You could start by gathering your favorite writing samples or maybe putting together something new, particularly about your fitness/diet regimen. Then do some research, perhaps your local paper will want to do a section, esp with the upcoming New Year. I'm sure a ton of people are wanting to know how to stick to the typical weight loss resolution. I think you would be excellent for that. 

By the way, that is amazing that you have trained and run in so many marathons. Very inspirational stuff! I hope to one day do a mud run, which is only 6 miles total but still a challenge for me.


----------



## Ranbaral (May 4, 2009)

Unfortunately, your requirement for an SA friendly job will hamper your job search. I would find a field that you have some interest in (news media, healthcare, etc.) and get an intern or clerk position. Not only would that fill a spot in your resume, but it'll help you get accustomed to working life. Trust me, I was a nervous wreck for months at my current job, but you do sort of get used to it.


----------



## edtmrk (Sep 8, 2009)

That's true Ranbaral. Most back office positions which existed 10-15 years ago which would be perfect for SA sufferers have become extinct and/or outsourced. I'd take the CBT route if you find your own condition hampering your ability to get a job.


----------



## Positive (Jun 29, 2009)

Your going to have to grit and do the first move.

You probably do have experience, but you have to know how to sell yourself. You need to get support from friends/family and start there. School might not be bad, but if you do go that route, make it an agenda to go get social..


----------



## spaceygirl (Dec 4, 2009)

Futures said:


> That's a tough situation you're in, as I know from my own experience. I'm in a similar spot, but I have had some work experience. I majored in Communications and like your English degree, it is also completely worthless. I wish I would've known before college what I know now, that way I would've chosen to study something that teaches usable skills.
> 
> Because you have no work experience, you're probably going to have to start out at the bottom or near the bottom, in retail or fast food. then maybe after a year, try to find some type of office job. Part of the game is slowly moving up the ladder one rung at a time until you get to a place you feel good about.
> 
> I hear ya though about the lack of direction part. I have no idea where I supposed to be either. I'm hoping to just kind of fall into something eventually. Like you said, I really don't care what I do, as long as I have minimal interaction with others.


haha... I also have a worthless communications degree! The only reason I have the job I have now (which isn't the greatest paying job or that high up on the totem pole) is because of my work experience, my educational credentials had little to do with it I'm sure.

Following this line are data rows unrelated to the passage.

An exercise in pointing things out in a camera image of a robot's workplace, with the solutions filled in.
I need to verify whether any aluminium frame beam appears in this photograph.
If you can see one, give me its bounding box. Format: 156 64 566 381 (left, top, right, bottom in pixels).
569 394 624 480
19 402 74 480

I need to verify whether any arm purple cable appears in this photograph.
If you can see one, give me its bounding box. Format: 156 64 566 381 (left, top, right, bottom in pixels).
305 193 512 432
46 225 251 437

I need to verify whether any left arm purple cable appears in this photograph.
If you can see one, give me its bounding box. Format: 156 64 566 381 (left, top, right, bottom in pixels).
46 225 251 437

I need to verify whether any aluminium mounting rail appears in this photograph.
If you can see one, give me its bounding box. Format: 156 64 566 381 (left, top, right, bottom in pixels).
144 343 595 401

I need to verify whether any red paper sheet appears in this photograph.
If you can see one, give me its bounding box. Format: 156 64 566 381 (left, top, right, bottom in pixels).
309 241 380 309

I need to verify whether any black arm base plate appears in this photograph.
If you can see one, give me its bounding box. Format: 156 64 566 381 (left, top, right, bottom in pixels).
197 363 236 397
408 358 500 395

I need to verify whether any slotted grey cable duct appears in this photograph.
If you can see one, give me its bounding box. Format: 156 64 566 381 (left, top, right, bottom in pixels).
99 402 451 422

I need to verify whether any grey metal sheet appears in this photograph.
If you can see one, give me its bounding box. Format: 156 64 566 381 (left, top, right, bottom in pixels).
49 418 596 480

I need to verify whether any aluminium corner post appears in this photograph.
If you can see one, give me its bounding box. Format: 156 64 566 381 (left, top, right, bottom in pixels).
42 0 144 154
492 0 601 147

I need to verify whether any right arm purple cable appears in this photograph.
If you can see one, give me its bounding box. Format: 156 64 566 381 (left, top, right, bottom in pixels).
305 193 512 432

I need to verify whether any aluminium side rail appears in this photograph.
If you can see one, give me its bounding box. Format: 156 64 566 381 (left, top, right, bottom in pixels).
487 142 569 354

It's too bad you didn't do more summer jobs or part-time jobs while going to school, but what's done is done. I would make your educational experience the biggest focus of your resume and highlight any relevant courses/projects you did, the practical skills you learned and definitely try to do some strategic volunteer work. Lots of organizations these days are looking for highly-skilled volunteers to do project work for them, like research, report writing, IT projects, writing and communications...whatever related to your educational background. Even if a volunteer position is not advertised, don't be afraid to approach a non-profit with your resume and background and ideas how you can volunteer to help. Some projects you can even do from home. Trust me, they will likely be so relieved to have someone with your education level applying to volunteer vs. the usual high school kid who needs hours for some class project.

One of the recent volunteers at our agency applied for us to do an HR info system project...he had been unemployed for months due to lack of experience and doing the project and putting it at the top of his resume landed him a job and got him featured in our local newspaper, so...you never know! I was unemployed for months last year and wish I would have used the time better to do more volunteer work or take some courses, but i totally understand how it gets hard to find the initiative and you start to feel like what's the point? However if you're like me you'll get to the point where finding a job becomes a financial necessity rather than just a desire so it's best to do what you can to make things a little easier for yourself in the long run if possible, even if you don't have a long-term plan just jump in and start somewhere.


----------



## scarpia (Nov 23, 2009)

I think you have to start by doing some volunteer work. Hospitals always need volunteers. Is there one near you?


----------



## Hot Chocolate (Sep 29, 2008)

Start working from the bottom (minimum wage or anything). My sister did that from young and now she's working comfortably in an office environment and her knock off time is so early.


----------



## dreamj (Nov 7, 2009)

The economy sucks as is now. But there is a surge in temp agency/placement company hiring. That should get you way above minimum wage and if you express to the agency what type of work you're looking for, they'll place you in an assignment in your interested field. If not, don't accept it.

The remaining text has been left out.